OPEN, ALTRE MARCHETTE E 10 OPERAZIONI SOSPETTE
PER I PM, OLTRE AL “SISTEMA BIANCHI” C’È ANCHE UN “SISTEMA CARRAI”: SONO DECINE LE SEGNALAZIONI FATTE DA BANKITALIA AI MAGISTRATI
Ci sono due presunte modalità di finanziamento che la Procura di Firenze sta vagliando. Un “sistema Bianchi” e un “sistema Carrai”. Il primo sospetto è che l’avvocato fiorentino, ex presidente della Fondazione Open, abbia incassato consulenze da imprenditori per poi spostare i soldi nell’allora cassaforte del renzismo. Il secondo, invece, nasce dall’ipotesi che alcuni finanziatori di Open, poi abbiano messo il proprio denaro anche in società riconducibili a Marco Carrai, imprenditore amico di Matteo Renzi. Sono solo sospetti che i pm stanno verificando. Sono partiti da una decina di segnalazioni per operazioni sospette della Uif (l’Unità di informazione finanziaria) della Banca d’Italia, ora agli atti dell’inchiesta.

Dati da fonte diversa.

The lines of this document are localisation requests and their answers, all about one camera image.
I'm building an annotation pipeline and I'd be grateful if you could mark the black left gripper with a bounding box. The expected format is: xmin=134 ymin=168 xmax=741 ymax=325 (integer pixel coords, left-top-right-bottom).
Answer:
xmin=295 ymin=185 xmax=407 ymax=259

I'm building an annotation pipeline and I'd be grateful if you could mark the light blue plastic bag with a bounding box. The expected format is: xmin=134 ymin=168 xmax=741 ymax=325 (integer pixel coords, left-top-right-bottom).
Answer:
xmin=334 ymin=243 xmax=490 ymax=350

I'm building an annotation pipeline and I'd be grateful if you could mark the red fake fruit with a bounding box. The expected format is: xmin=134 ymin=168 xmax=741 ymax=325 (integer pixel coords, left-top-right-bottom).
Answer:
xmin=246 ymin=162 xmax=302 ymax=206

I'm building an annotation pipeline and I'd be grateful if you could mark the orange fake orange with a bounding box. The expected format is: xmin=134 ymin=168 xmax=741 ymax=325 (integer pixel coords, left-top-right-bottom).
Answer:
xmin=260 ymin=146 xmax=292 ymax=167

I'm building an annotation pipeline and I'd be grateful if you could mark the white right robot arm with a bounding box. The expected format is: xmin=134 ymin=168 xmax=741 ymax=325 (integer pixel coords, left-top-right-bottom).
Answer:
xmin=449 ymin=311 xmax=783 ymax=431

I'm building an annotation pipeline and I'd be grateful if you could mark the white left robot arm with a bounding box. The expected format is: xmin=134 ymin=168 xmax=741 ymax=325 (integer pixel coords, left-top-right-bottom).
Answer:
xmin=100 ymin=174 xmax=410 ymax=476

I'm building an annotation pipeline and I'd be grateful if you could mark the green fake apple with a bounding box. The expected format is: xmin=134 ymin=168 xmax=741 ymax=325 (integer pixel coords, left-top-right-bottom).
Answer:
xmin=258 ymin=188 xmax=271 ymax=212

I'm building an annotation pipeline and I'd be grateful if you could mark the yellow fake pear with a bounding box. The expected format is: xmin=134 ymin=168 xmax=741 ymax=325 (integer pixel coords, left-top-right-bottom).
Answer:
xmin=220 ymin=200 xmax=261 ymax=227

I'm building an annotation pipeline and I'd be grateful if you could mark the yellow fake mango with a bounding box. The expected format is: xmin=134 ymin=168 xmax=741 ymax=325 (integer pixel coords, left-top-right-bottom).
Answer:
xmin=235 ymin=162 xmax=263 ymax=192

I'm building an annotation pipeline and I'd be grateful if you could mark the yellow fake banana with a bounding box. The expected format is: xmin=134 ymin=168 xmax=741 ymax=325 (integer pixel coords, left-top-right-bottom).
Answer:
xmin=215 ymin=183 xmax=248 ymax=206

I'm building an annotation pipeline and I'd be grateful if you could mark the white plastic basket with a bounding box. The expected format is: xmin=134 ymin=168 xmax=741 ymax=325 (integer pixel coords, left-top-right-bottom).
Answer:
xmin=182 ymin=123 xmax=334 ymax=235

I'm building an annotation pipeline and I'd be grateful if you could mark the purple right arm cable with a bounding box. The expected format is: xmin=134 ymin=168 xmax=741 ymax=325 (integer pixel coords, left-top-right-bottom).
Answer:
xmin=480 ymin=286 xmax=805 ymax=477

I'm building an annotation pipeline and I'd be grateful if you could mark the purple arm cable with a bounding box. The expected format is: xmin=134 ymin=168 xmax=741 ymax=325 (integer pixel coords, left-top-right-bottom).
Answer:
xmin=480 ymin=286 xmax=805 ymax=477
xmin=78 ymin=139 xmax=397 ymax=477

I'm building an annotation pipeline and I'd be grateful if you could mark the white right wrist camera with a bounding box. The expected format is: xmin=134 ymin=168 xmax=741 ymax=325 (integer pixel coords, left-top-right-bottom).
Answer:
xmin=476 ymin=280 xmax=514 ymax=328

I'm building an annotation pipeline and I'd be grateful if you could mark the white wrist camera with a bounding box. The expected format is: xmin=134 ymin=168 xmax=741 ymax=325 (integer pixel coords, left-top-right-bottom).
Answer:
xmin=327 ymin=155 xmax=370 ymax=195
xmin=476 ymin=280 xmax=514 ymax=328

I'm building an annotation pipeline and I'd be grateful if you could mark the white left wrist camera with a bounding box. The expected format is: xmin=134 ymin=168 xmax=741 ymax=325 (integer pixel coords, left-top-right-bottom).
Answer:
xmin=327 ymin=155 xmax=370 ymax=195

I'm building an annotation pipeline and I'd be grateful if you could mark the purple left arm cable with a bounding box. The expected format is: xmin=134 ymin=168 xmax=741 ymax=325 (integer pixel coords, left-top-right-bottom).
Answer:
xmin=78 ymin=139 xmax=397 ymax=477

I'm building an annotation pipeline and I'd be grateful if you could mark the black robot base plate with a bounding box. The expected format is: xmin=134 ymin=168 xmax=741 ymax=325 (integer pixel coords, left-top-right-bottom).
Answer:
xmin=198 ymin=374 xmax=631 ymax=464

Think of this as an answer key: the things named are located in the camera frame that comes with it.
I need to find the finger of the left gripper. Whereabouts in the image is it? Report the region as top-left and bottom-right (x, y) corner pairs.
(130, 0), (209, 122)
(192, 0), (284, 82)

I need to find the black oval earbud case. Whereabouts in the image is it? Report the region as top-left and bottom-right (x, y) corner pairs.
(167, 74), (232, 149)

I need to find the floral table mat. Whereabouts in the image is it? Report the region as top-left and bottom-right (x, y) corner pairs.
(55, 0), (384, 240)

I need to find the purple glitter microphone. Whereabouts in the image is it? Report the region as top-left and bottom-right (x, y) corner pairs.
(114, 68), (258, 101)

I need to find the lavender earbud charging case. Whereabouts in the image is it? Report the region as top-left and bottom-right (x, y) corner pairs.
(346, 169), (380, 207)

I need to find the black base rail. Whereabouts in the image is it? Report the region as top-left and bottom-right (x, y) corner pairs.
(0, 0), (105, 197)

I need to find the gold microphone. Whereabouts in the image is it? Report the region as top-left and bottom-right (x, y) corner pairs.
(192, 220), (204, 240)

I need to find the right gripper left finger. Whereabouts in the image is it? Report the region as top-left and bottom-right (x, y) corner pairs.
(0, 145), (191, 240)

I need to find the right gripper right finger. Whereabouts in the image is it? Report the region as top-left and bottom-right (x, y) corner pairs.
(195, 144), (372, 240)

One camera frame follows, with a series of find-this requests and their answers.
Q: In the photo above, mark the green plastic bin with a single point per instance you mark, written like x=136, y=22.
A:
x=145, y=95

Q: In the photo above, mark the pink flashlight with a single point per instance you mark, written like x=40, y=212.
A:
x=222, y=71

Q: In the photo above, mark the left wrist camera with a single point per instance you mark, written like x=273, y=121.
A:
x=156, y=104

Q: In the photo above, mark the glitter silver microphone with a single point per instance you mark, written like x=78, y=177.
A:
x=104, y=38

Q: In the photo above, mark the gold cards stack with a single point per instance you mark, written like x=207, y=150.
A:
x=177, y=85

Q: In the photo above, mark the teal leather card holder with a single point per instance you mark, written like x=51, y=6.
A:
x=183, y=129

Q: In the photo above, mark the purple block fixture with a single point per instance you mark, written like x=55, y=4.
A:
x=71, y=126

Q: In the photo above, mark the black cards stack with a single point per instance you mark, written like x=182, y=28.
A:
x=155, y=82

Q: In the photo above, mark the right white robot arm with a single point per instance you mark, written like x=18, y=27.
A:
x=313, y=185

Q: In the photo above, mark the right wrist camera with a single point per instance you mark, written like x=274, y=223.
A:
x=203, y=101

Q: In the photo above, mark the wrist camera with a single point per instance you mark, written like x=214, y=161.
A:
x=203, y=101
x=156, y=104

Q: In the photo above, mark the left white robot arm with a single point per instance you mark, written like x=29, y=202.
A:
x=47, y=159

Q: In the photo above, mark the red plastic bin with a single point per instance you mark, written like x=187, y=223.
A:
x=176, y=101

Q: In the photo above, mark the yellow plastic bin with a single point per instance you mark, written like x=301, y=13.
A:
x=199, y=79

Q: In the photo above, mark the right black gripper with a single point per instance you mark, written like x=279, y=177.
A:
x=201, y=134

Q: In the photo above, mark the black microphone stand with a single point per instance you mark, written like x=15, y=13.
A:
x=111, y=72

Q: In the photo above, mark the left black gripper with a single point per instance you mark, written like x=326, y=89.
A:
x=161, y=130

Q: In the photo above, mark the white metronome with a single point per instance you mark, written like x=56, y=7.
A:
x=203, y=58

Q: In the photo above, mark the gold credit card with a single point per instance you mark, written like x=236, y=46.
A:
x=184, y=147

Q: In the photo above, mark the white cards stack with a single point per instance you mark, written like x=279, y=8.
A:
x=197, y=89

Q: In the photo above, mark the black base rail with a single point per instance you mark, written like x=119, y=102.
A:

SI TRATTA di documenti nei quali vengono tracciati i passaggi di denaro transitati in passato nella Open e in questo caso la segnalazione più corposa risale al 2018. Ma non l’unica. In un’altra la Banca d’Italia analizza alcune società riconducibili a Carrai, in passato membro del Cda della Fondazione. Non è detto che vi siano illeciti, ma su quelle segnalazioni sono in corso accertamenti. Intanto Carrai è stato iscritto per finanziamento illecito. Bianchi anche per traffico di influenze. In questo caso, l’inchiesta verte su una consulenza affidata allo studio legale Bianchi nel 2016 dalla Toto Costruzioni Generali e che per i pm era un modo per nascondere un finanziamento. Nel decreto di perquisizione emesso nei confronti di Bianchi e rivelato ieri da Repubblica si parla anche della presenza di una “pluralità di soggetti della fondazione (Bianchi, Carrai e Lotti, quest’ultimo non indagato)” che “si sono interessati all ’ accordo transattivo Toto-Autostrade e, taluni (Bianchi), anche a modifiche normative inerenti il settore delle infrastrutture autostradali”.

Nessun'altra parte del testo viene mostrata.